> What the task requires
Retype all of the entries exactly as they appear.

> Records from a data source
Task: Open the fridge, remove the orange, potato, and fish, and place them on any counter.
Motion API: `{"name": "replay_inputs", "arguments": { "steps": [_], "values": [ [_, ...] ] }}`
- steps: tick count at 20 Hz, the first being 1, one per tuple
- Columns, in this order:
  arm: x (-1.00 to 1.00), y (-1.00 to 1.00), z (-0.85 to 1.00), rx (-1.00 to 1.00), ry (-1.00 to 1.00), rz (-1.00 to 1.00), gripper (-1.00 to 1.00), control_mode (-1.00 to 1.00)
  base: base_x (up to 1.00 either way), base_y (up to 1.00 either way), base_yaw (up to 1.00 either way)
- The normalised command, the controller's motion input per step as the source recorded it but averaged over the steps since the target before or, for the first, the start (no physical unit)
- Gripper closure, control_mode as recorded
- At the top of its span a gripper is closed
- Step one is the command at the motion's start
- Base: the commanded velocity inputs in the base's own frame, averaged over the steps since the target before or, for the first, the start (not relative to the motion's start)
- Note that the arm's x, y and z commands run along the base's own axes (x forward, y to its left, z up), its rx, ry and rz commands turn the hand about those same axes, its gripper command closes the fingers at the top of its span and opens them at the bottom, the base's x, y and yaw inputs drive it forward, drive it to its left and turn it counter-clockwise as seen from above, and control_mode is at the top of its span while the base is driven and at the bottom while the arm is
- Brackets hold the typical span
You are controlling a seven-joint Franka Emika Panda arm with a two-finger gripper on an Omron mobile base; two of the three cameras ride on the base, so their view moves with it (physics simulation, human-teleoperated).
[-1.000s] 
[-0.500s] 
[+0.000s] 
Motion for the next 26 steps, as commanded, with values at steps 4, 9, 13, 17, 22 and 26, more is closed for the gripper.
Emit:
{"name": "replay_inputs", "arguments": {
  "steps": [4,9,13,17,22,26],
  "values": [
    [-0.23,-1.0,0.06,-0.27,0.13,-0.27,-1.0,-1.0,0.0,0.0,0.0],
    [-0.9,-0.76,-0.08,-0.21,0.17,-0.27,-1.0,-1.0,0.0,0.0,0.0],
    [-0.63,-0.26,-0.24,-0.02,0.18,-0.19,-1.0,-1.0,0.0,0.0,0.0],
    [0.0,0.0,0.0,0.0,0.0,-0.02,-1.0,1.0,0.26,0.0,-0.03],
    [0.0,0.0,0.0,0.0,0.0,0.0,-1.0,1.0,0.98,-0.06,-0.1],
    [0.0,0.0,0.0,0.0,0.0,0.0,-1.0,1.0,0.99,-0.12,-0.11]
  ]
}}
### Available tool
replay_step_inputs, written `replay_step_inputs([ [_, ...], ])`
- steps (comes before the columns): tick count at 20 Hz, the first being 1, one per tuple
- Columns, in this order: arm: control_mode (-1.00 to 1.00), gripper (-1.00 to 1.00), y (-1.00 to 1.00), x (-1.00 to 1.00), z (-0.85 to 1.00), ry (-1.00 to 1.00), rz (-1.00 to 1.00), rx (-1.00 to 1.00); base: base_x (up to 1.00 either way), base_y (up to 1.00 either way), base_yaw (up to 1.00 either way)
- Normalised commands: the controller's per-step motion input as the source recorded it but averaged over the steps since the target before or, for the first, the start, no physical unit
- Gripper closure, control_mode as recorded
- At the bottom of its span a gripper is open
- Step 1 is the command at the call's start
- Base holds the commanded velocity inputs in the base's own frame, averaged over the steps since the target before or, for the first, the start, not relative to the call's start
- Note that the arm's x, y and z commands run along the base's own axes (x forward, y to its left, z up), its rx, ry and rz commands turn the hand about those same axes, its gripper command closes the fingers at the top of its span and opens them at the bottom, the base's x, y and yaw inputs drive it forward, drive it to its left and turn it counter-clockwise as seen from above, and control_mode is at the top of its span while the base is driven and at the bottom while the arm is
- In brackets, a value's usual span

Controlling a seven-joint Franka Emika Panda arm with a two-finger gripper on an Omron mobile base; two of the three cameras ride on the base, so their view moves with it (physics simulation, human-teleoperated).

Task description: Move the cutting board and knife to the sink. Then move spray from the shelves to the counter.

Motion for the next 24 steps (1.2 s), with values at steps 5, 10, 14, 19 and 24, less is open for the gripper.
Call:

> Output of the exercise
Task: Open the fridge, remove the orange, potato, and fish, and place them on any counter.
Motion API: `{"name": "replay_inputs", "arguments": { "steps": [_], "values": [ [_, ...] ] }}`
- steps: tick count at 20 Hz, the first being 1, one per tuple
- Columns, in this order:
  arm: x (-1.00 to 1.00), y (-1.00 to 1.00), z (-0.85 to 1.00), rx (-1.00 to 1.00), ry (-1.00 to 1.00), rz (-1.00 to 1.00), gripper (-1.00 to 1.00), control_mode (-1.00 to 1.00)
  base: base_x (up to 1.00 either way), base_y (up to 1.00 either way), base_yaw (up to 1.00 either way)
- The normalised command, the controller's motion input per step as the source recorded it but averaged over the steps since the target before or, for the first, the start (no physical unit)
- Gripper closure, control_mode as recorded
- At the top of its span a gripper is closed
- Step one is the command at the motion's start
- Base: the commanded velocity inputs in the base's own frame, averaged over the steps since the target before or, for the first, the start (not relative to the motion's start)
- Note that the arm's x, y and z commands run along the base's own axes (x forward, y to its left, z up), its rx, ry and rz commands turn the hand about those same axes, its gripper command closes the fingers at the top of its span and opens them at the bottom, the base's x, y and yaw inputs drive it forward, drive it to its left and turn it counter-clockwise as seen from above, and control_mode is at the top of its span while the base is driven and at the bottom while the arm is
- Brackets hold the typical span
You are controlling a seven-joint Franka Emika Panda arm with a two-finger gripper on an Omron mobile base; two of the three cameras ride on the base, so their view moves with it (physics simulation, human-teleoperated).
[-1.000s] 
[-0.500s] 
[+0.000s] 
Motion for the next 26 steps, as commanded, with values at steps 4, 9, 13, 17, 22 and 26, more is closed for the gripper.
Emit:
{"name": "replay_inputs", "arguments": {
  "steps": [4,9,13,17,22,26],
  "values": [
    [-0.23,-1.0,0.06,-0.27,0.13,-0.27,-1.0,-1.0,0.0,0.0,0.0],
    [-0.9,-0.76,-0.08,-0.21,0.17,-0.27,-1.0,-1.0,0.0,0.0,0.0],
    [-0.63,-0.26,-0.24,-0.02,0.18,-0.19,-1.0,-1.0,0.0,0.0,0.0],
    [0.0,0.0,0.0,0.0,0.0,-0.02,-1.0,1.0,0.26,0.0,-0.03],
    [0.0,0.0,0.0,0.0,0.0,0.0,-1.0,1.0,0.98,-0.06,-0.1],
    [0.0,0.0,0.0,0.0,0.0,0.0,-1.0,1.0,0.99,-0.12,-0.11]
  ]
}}
### Available tool
replay_step_inputs, written `replay_step_inputs([ [_, ...], ])`
- steps (comes before the columns): tick count at 20 Hz, the first being 1, one per tuple
- Columns, in this order: arm: control_mode (-1.00 to 1.00), gripper (-1.00 to 1.00), y (-1.00 to 1.00), x (-1.00 to 1.00), z (-0.85 to 1.00), ry (-1.00 to 1.00), rz (-1.00 to 1.00), rx (-1.00 to 1.00); base: base_x (up to 1.00 either way), base_y (up to 1.00 either way), base_yaw (up to 1.00 either way)
- Normalised commands: the controller's per-step motion input as the source recorded it but averaged over the steps since the target before or, for the first, the start, no physical unit
- Gripper closure, control_mode as recorded
- At the bottom of its span a gripper is open
- Step 1 is the command at the call's start
- Base holds the commanded velocity inputs in the base's own frame, averaged over the steps since the target before or, for the first, the start, not relative to the call's start
- Note that the arm's x, y and z commands run along the base's own axes (x forward, y to its left, z up), its rx, ry and rz commands turn the hand about those same axes, its gripper command closes the fingers at the top of its span and opens them at the bottom, the base's x, y and yaw inputs drive it forward, drive it to its left and turn it counter-clockwise as seen from above, and control_mode is at the top of its span while the base is driven and at the bottom while the arm is
- In brackets, a value's usual span

Controlling a seven-joint Franka Emika Panda arm with a two-finger gripper on an Omron mobile base; two of the three cameras ride on the base, so their view moves with it (physics simulation, human-teleoperated).

Task description: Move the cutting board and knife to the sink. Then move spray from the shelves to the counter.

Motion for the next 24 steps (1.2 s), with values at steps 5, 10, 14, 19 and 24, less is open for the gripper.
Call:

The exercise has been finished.